Lo spazio pubblico, immediatamente dopo la rivoluzione, fu dominato dal colore nero e dalla rigidità nell’applicazione del controllo sulla moralità, soprattutto quella femminile: nero era il colore dei lunghi chador indossati dalle guardiane della rivoluzione, così come nero era il colore delle bandiere che avvolgevano i corpi dei giovanissimi martiri iraniani nella guerra contro l’Iraq. Furono proibiti la musica e il canto, le feste, e furono censurati i prodotti che arrivavano dall’Occidente, influenzando con queste scelte soprattutto i giovani iraniani. La religione, divenuta strumento di governo, divenne dunque aliena alla vita spirituale del popolo, che andò cercando alternative all’Islam politico dell’Ayatollah Khomeini.

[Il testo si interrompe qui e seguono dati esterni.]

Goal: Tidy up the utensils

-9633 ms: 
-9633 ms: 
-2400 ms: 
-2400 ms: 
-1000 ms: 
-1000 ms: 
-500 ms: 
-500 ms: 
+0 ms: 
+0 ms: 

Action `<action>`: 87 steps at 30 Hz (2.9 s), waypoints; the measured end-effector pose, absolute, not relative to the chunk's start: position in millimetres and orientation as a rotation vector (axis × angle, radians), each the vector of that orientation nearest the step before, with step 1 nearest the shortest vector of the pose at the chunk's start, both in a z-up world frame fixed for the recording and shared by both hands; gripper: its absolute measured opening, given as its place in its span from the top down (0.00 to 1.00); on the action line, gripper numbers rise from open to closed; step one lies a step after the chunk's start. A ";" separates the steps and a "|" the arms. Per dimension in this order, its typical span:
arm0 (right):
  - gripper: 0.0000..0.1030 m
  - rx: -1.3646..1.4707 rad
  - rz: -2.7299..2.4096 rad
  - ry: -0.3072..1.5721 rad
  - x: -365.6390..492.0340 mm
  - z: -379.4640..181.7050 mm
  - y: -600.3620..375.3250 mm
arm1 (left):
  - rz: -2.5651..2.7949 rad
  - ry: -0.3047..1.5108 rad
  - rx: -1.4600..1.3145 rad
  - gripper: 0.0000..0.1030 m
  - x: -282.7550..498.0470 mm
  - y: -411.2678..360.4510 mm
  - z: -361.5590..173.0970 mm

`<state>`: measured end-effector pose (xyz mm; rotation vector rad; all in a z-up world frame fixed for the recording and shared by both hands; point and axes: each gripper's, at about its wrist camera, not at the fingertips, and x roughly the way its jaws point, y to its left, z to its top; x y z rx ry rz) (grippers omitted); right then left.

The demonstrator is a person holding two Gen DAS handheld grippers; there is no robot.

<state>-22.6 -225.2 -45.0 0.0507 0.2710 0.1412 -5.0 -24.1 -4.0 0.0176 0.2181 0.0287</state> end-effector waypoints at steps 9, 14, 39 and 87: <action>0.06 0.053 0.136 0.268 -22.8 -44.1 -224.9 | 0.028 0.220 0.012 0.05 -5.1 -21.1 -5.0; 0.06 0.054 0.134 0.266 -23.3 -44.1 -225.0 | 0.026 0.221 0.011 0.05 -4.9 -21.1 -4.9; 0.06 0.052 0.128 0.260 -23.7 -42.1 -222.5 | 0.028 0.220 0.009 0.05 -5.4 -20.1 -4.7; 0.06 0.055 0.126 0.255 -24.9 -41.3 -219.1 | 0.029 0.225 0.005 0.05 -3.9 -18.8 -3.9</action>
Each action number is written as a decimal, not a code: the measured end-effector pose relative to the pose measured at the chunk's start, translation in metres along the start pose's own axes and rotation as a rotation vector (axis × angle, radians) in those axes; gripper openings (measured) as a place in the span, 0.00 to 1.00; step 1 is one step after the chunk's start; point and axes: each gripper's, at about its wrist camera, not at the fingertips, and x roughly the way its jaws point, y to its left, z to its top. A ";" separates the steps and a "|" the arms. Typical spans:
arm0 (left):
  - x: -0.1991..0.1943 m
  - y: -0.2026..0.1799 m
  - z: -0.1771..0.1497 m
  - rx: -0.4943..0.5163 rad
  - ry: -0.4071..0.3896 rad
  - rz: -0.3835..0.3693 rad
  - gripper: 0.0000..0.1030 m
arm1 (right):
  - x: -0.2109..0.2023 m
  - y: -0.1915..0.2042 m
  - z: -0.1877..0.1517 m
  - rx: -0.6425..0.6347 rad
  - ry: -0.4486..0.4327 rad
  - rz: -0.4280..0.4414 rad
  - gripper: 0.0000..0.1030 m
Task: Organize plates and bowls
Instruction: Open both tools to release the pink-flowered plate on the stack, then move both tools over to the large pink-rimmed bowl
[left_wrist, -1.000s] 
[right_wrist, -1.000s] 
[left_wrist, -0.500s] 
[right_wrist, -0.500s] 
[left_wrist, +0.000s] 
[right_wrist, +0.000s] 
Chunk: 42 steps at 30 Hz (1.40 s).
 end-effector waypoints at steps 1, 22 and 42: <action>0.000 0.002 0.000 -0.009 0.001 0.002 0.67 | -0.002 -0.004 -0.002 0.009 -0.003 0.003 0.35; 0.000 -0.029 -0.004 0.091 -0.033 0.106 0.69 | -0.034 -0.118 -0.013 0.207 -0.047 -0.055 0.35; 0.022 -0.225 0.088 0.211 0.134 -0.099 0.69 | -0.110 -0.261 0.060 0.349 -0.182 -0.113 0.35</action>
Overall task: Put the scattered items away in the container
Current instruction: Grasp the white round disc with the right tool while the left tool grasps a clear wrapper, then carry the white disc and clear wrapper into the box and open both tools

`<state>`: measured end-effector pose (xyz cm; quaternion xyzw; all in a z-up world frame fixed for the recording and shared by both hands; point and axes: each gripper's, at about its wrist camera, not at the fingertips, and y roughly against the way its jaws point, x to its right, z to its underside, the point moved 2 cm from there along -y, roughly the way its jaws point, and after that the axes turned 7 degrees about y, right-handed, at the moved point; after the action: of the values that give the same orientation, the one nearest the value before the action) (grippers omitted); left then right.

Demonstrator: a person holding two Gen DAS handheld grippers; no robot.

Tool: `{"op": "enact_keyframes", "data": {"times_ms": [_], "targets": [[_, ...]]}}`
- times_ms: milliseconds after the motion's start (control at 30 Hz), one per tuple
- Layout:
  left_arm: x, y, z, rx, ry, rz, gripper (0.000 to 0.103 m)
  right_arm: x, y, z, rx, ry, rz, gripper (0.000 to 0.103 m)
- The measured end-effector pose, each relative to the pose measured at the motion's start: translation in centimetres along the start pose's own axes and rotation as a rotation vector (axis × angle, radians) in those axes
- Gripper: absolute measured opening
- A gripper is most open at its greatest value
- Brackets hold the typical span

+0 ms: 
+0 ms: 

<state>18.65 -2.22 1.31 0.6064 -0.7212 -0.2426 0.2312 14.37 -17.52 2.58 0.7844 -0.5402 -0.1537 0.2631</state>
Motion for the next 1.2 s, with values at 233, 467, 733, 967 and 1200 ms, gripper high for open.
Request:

L’Iran è oggi il paese con il maggior numero di sufi di tutto il Medio Oriente: viaggiando attraverso i villaggi, fuori dalle grandi città, è possibile incontrare gruppi di donne sufi che come i dervisci, nonostante sia ancora oggi proibito, danzano e cantano per le strade fino a raggiungere una sorta di trance; i loro veli sono bianchi, i loro abiti leggeri. Le donne derviscio spesso diventano i punti di riferimento dell’intera comunità, acquisendo importanza non soltanto dal punto di vista spirituale, ma divenendo delle vere e proprie autorità locali, a dispetto di leggi governative discriminatorie nei loro confronti. Nelle grandi città iraniane il sufismo è espresso nei salotti della borghesia media urbana; riuniti per suonare gli strumenti tradizionali come il ney, il liuto, il tar, uomini e donne, ma soprattutto giovani, danzano e cantano, riprendendo le poesie del poeta Rumi e cercando il contatto diretto con il divino. Per i giovani il sufismo sembra essere uno strumento per rimanere musulmani e al contempo prendere le distanze dall’Islam politico e di stato; per alcune donne l’essere sufi significa ritrovare un’autenticità culturale “persiana” libera, da un lato, dalle restrizioni dell’ortodossia al governo e, dall’altro, dall’influenza culturale occidentale.
Se per i sufi le religioni – come diceva anche Hallaj – “sono ramificazioni di un Principio Unico”, la riproposta del sufismo nell’Iran del presente rientra perfettamente in quel filone di “riproposta della tradizione” che ha investito buona parte del mondo moderno; esso infatti si serve della tradizione come garante di autenticità, proponendo al contempo un modello culturale totalmente nuovo e pienamente inserito nel sistema-mondo di cui l’Iran fa parte: contrariamente all’accusa di fondamentalismo e di chiusura di cui la nazione iraniana è stata tacciata sulla scia di una più vasta accusa a tutto il mondo musulmano, la versione sufi dell’Islam in questi anni sembra invece ribadire un messaggio di apertura, pace e fratellanza tra le religioni che ha origine proprio all’interno dell’Islam stesso; d’altra parte il sufismo nella capitale appare anche come una sorta di tendenza alla moda, e non è privo di una certa spettacolarizzazione della sua pratica. Si tratta in particolare dell’esibizione di musiche e danze che culminano in stati di trance, a cui molti, anche non adepti, assistono con piacere e divertimento.
In Iran ad ogni proibizione corrisponde un’eccezione. Così in una nazione composta per il settanta per cento da giovani al di sotto dei 25 anni, la musica proibita è in realtà tollerata sottoforma di una pratica religiosa “alternativa” come il sufismo, che in modo del tutto moderno rappresenta una nuova maniera di essere iraniani, e soprattutto, musulmani in Iran.